Predicting the Next Elite NFL Quarterbacks with Machine-Learning Using Only College Statistics
Our primary focus and goal is to use machine-learning technology to predict elite NFL quarterbacks based solely on their college statistics. Not good quarterbacks, elite Super Bowl winning quarterbacks.
To predict who will be the next elite NFL quarterback coming out of the college ranks we need a way to identify what makes up an elite NFL quarterback. Once we know what an elite quarterback is, we can then use those quarterbacks college statistics to train machine-learning algorithms to predict which college quarterbacks to be elite.
Is it winning a Super Bowl(s)? Is it yards? Is it touchdowns? Is it wins? Is it longevity and wins? Or is it something else? We think it is a combination of the above and here is why.
Most teams today measure success by winning the Super Bowl.
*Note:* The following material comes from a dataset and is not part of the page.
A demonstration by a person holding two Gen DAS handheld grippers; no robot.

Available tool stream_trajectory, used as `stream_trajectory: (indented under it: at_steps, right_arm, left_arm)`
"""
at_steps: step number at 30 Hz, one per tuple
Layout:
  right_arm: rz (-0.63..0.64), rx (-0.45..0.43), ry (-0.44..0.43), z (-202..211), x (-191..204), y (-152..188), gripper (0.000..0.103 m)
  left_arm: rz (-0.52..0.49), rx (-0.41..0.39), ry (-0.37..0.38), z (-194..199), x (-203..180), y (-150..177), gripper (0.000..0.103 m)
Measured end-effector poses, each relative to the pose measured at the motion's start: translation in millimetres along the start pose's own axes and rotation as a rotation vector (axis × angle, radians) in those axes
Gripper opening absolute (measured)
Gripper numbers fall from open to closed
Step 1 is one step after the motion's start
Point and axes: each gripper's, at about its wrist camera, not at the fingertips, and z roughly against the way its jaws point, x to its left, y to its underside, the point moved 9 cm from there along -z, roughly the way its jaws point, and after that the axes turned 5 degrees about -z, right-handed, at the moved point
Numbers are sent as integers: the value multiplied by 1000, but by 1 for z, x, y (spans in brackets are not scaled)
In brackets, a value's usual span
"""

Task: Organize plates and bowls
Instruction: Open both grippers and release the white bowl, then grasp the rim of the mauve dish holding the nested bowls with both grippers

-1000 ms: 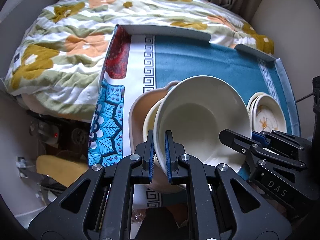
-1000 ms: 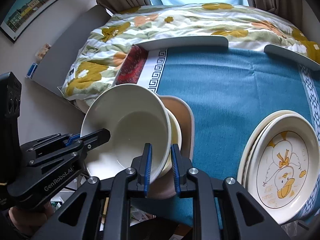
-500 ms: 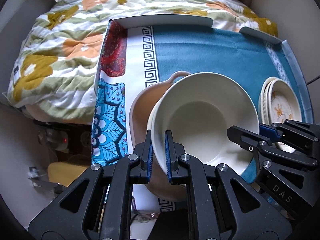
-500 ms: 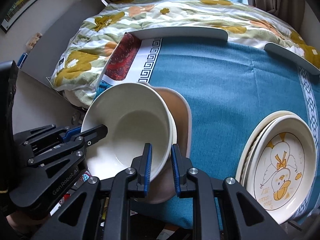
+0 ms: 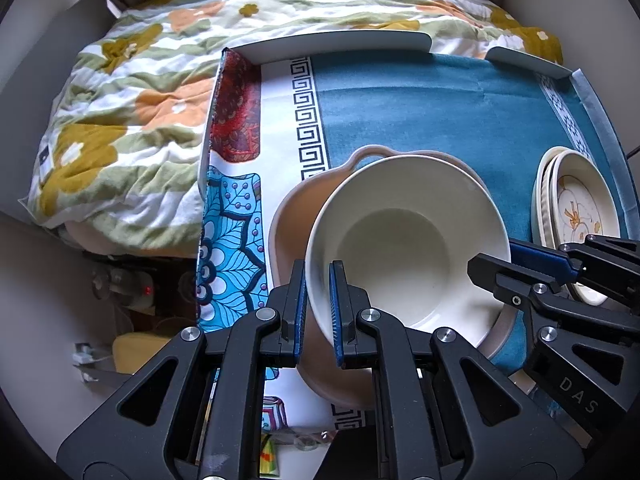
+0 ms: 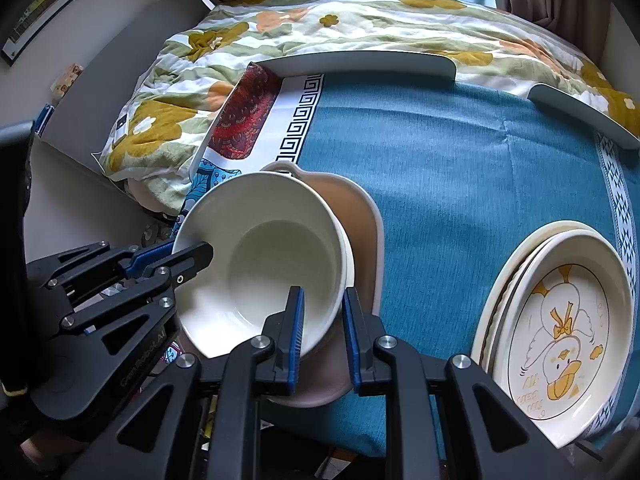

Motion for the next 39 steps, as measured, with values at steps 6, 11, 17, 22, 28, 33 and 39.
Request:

So are all Super Bowl winning quarterbacks elite? Well yes and no. In the last 20 years, there have only been 14 Super Bowl Winning quarterbacks. So we would call this a pretty elite group of 14 men. However, are they all elite when it comes to their NFL statistics? We think not. And if not, is there a way to predict how a quarterback will perform in the NFL based on college statistics? We think the analysis below will convince you that the answer is yes.
Super Bowl 30. Troy Aikman
Super Bowl 31. Brett Favre
Super Bowl 32. John Elway
Super Bowl 33. John Elway
Super Bowl 34. Kurt Warner
Super Bowl 35. Trent Dilfer
Super Bowl 36. Tom Brady
Super Bowl 37. Brad Johnson
Super Bowl 38. Tom Brady
Super Bowl 39. Tom Brady
Super Bowl 40. Ben Roethlisberger
Super Bowl 41. Peyton Manning
Super Bowl 42. Eli Manning
Super Bowl 43: Ben Roethlisberger
Super Bowl 44: Drew Brees
Super Bowl 45: Aaron Rogers
Super Bowl 46: Eli Manning
Super Bowl 47: Joe Flacco
Super Bowl 48: Russell Wilson
Super Bowl 49: Tom Brady
Super Bowl 50: Peyton Manning
So looking at the list above and having the opportunity to pick any of the quarterbacks in their prime, putting aside rivalries and team loyalty, whom would you pick to most benefit your team? To assist you, here are some career stats for the above listed quarterbacks.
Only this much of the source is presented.